What you will do = Which lines of the entries below hold the word "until"? Report each of them.

------------------------------------------------------------

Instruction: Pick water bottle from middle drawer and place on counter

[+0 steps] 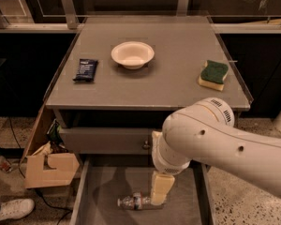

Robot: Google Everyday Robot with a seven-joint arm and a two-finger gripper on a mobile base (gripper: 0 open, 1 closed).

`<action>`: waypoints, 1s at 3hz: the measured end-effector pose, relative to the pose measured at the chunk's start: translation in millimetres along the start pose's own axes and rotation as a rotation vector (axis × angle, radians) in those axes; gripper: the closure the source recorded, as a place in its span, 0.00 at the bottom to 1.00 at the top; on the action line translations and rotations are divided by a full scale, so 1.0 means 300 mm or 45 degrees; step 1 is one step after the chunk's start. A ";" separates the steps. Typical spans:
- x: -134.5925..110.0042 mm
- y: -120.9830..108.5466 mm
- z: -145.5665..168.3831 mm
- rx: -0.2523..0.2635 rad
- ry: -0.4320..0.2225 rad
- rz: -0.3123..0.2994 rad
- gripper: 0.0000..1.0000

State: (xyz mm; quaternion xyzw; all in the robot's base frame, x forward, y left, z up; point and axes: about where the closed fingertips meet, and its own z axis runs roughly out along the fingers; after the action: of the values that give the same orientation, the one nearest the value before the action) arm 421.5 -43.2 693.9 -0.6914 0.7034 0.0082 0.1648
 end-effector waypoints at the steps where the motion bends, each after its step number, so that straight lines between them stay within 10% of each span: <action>1: 0.000 0.000 0.000 0.000 0.000 0.000 0.00; 3: -0.011 0.045 0.164 -0.021 0.044 -0.043 0.00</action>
Offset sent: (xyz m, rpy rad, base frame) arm -0.0006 0.0171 -0.0498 -0.0587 -0.0089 0.0283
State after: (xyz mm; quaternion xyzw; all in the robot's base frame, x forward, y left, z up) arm 419.0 -27.8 645.3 -0.7044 0.6944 -0.0007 0.1472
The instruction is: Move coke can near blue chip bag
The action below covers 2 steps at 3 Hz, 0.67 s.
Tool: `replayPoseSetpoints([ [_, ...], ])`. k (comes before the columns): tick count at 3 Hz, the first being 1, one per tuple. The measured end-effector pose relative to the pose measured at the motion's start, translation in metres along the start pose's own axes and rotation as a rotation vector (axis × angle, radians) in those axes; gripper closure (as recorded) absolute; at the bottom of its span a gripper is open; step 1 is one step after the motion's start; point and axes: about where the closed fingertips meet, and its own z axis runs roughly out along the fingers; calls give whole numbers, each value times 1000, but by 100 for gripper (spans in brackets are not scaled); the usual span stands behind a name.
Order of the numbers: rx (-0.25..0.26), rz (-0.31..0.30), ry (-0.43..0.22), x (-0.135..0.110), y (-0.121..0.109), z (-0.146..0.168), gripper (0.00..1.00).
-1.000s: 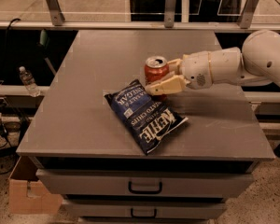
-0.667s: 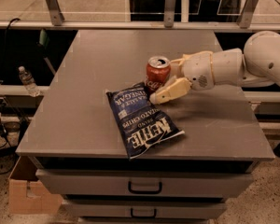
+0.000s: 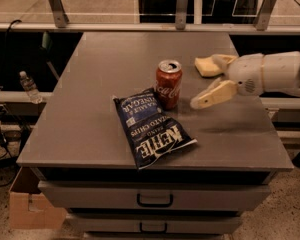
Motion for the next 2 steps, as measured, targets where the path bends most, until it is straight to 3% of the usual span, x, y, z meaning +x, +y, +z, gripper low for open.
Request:
replayPoseSetpoints([
  [2,338,-78,-27,-25,-50,-140,0],
])
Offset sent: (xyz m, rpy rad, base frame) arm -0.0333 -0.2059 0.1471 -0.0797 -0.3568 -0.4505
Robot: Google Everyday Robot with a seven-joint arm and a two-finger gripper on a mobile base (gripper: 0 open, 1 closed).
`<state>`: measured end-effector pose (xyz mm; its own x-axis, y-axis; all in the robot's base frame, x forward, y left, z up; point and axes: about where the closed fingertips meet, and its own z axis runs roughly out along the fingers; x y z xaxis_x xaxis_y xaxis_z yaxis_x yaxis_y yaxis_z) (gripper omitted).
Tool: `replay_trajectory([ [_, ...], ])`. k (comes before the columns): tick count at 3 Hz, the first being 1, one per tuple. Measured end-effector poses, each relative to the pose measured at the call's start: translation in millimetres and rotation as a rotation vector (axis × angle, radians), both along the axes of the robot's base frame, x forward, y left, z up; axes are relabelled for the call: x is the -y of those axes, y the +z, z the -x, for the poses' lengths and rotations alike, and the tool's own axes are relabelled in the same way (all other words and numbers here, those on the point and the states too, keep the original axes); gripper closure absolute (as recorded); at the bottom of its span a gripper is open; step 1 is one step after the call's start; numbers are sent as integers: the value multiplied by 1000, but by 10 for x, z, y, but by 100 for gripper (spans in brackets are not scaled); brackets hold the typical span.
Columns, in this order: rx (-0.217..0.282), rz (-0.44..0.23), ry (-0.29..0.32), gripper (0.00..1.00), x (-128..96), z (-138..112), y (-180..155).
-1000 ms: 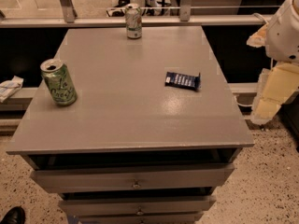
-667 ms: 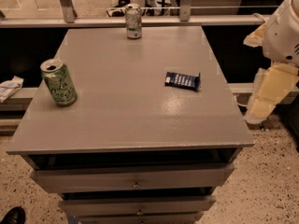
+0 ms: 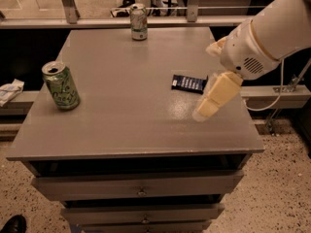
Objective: Knock green can over
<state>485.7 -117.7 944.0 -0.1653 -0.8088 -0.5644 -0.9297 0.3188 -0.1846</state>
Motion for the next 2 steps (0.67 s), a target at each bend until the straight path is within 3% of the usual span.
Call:
replay_trajectory([
  [1,6,-158,41,0,-621,-211,-30],
  [2,28,-240,53,0,-943,-329,42],
])
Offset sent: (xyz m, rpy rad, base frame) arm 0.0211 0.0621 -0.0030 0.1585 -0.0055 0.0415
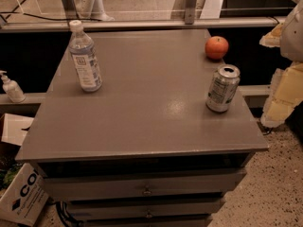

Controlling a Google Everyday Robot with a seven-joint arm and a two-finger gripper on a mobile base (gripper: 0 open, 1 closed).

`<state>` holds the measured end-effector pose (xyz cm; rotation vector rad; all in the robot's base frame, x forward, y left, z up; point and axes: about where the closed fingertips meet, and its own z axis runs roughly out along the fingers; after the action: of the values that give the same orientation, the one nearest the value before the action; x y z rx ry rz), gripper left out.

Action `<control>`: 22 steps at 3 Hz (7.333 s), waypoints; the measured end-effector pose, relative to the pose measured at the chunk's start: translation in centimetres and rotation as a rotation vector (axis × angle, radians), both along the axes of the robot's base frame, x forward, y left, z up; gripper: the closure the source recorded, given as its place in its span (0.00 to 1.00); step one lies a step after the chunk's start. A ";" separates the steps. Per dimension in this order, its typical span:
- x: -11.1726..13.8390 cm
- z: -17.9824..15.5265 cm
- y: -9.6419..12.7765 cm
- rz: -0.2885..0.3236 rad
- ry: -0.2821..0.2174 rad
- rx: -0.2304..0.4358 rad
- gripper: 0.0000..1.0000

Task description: Move 7up can near blue plastic bottle

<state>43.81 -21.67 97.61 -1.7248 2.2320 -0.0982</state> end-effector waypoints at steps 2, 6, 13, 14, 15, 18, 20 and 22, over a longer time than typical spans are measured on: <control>1.3 -1.6 0.1 0.012 -0.022 0.024 0.00; 11.7 -8.6 -0.3 -0.070 -0.103 0.561 0.00; 10.8 -7.9 5.2 -0.066 0.070 0.858 1.00; 10.8 -7.9 5.4 -0.069 0.068 0.908 1.00; 11.6 -7.2 9.0 -0.052 0.050 1.006 1.00; 17.1 -5.9 22.9 0.105 -0.011 0.994 1.00; 18.6 -7.9 29.0 0.190 -0.014 0.883 1.00; 18.2 -10.9 31.8 0.215 0.038 0.808 1.00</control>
Offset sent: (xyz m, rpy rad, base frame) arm 0.0408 0.0014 -0.0526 0.0730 -0.0459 0.0387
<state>61.96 10.17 86.71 -1.4642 1.7104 0.7763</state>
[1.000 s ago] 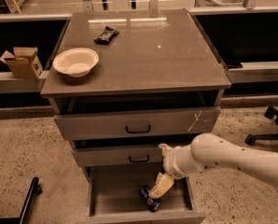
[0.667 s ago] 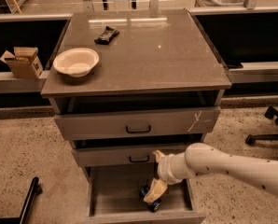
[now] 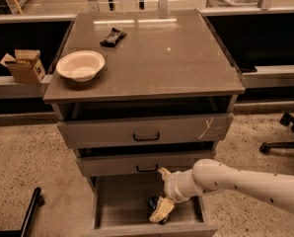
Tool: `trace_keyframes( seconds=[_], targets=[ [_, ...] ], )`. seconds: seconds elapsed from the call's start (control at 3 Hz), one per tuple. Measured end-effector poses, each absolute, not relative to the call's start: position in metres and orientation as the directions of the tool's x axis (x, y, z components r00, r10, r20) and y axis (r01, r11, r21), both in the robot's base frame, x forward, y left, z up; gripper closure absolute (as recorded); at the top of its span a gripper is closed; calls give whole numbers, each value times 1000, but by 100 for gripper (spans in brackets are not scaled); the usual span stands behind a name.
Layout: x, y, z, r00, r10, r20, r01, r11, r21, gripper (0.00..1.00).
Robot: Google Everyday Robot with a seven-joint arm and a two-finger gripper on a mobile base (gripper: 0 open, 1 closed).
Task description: Pick pepsi can from bottom drawer and place on counter
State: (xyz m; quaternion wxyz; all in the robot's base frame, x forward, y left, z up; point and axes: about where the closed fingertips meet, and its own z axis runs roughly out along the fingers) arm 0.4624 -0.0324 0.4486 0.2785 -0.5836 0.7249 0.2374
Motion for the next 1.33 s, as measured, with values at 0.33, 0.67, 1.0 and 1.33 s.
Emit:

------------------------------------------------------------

Solved exercise =
Motion for the next 2 steps, as measured, targets where the path bends most, until it is straight to 3% of the usual span, x, y, z meaning +x, +y, +z, gripper low for open.
Motion for the next 2 steps (0.67 s), a target at each bend until the straight path is within 3% of the usual span.

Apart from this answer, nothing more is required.